Além disso, ele afirmou que, em caso de greve dos médicos, o conselho orienta a permanecer o plantão de urgência e emergência para não ferir o código de ética.
Nota da Fundehc na íntegra:
“Como acordado em reunião no dia 27/07, foi proposta a criação de uma comissão para identificar os valores das contas a pagar em aberto e renegociar os convênios hoje vigentes para gestão do Hospital e Maternidade Dona Íris (HMDI), do Hospital e Maternidade Municipal Célia Câmara (HMMCC) e da Maternidade Nascer Cidadão (MNC).

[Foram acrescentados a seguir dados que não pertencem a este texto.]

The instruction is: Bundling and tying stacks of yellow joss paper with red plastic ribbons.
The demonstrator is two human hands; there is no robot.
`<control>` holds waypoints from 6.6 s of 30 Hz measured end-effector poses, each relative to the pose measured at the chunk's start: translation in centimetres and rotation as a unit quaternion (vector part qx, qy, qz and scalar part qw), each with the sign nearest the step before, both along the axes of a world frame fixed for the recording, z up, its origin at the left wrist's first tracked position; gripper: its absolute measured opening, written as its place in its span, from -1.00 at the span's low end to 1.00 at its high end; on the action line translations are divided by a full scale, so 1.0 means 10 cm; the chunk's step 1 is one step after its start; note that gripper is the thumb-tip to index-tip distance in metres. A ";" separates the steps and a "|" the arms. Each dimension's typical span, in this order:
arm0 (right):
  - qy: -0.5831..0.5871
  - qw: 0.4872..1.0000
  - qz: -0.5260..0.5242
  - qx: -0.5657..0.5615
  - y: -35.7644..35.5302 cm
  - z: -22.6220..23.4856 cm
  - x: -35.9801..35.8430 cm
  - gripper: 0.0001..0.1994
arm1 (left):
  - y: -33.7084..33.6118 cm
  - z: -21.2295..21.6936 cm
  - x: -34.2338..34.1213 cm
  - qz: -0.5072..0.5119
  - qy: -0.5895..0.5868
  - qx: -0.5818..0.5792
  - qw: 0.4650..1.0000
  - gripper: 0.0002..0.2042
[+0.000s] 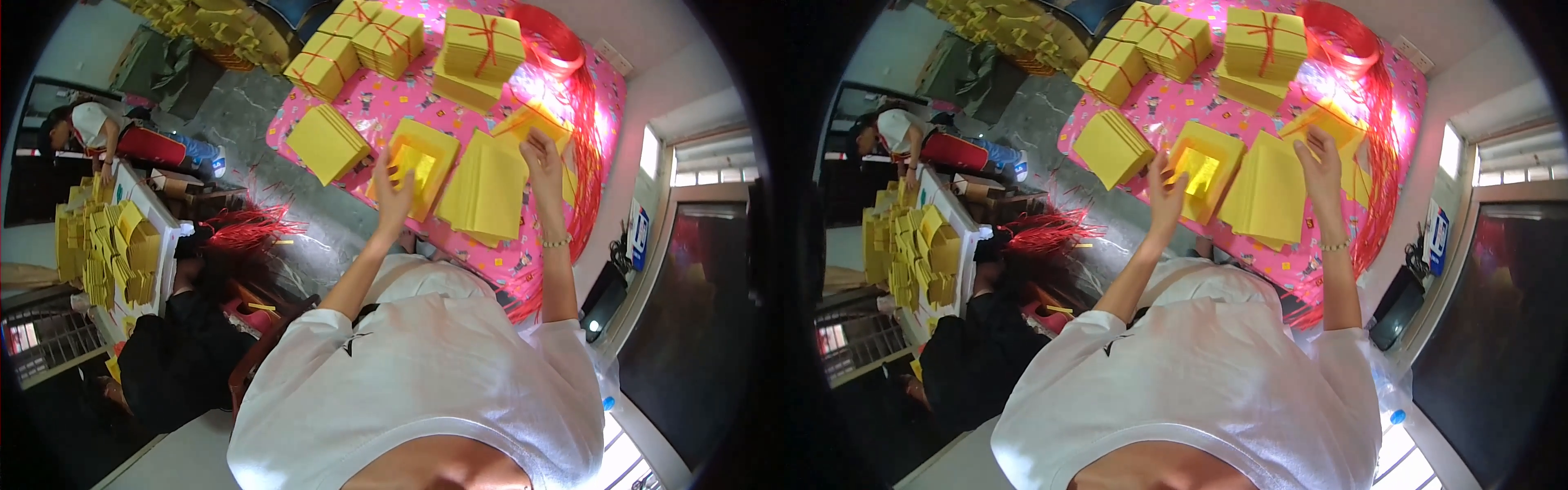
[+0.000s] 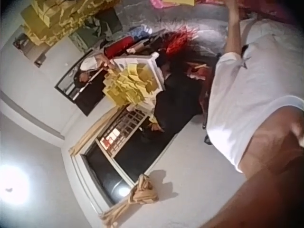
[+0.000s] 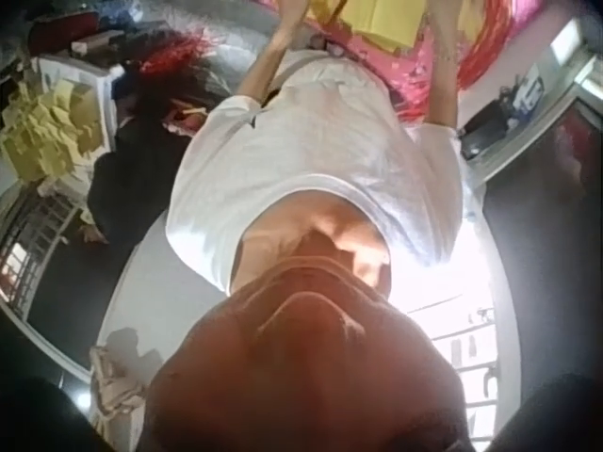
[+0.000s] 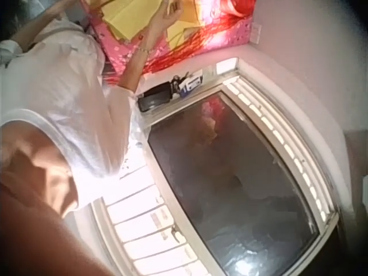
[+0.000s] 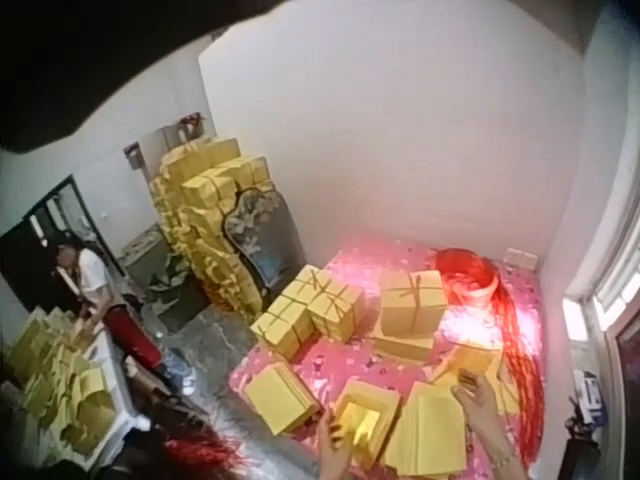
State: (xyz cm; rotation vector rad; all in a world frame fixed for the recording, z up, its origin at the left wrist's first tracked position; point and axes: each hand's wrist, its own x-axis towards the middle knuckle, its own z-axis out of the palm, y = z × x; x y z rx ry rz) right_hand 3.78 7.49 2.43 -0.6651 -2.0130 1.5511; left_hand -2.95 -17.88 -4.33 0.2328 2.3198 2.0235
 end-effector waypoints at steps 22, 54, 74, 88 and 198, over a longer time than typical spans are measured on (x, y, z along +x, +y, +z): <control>-0.358 0.813 0.403 -0.219 -2.02 -1.42 -2.28 -0.12 | -1.57 -1.13 -1.28 0.113 -0.321 0.088 0.936 -0.50; 0.085 0.959 0.252 -0.095 -1.18 0.38 -0.05 -0.16 | -0.38 0.75 -0.49 -0.285 -0.194 0.220 0.912 -0.22; -0.145 0.933 0.328 0.010 -0.22 1.14 0.48 -0.37 | 0.33 1.54 -0.72 -0.516 0.189 -0.109 0.828 0.26; 0.015 0.925 0.158 -0.344 -0.07 0.86 0.57 -0.25 | 0.36 1.36 -0.40 -0.379 -0.276 0.183 0.864 -0.17; -0.083 0.884 0.085 -0.453 0.01 -0.20 0.68 -0.52 | 0.84 0.37 0.30 -0.263 -0.151 0.051 0.951 -0.21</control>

Enquanto aguardada a deliberação da comissão e afim de normalizar o atendimento nas três maternidades, a Secretaria Municipal de Saúde de Goiânia (SMS) realizou, até o momento, três repasses à Fundação de Apoio ao Hospital das Clínicas da Universidade Federal de Goiás (Fundahc/UFG):
- R$ 10,2 milhões em 28/07, montante que representa parte do valor do contas a pagar (dívida) em aberto
- R$ 5.160.967,19 em 03/08, valor que o representa 25,43% do devido acerca do serviço prestado em junho, utilizado para pagamento de folha salarial, FGTS e Despesas Administrativas e Operacionais (DAO) da fundação para gerenciar as maternidades. Coloca-se que as DAOs não eram recolhidas há 14 meses referentes aos convênios do HMMCC e do HMDI e há 9 meses para a MNC
- R$ 7,3 milhões em 11/08 para pagamento de notas que venceram em 30/06 e de mais algumas notas pontuais de Pessoas Jurídicas
O valor devido para os serviços prestados em julho e em agosto segue em aberto, o que tem acarretado em diversas notificações por parte de fornecedores e pessoas jurídicas, além de impacto no prazo de pagamento do salário aos colaboradores. A Fundahc/UFG tem colocado insistentemente à SMS a urgência de um novo repasse e a secretaria afirma que até esta terça-feira, 12, será feito.
A Fundahc/UFG aguarda a validação dos valores das contas a pagar em aberto, bem como o ajuste dos termos aditivos vigentes.”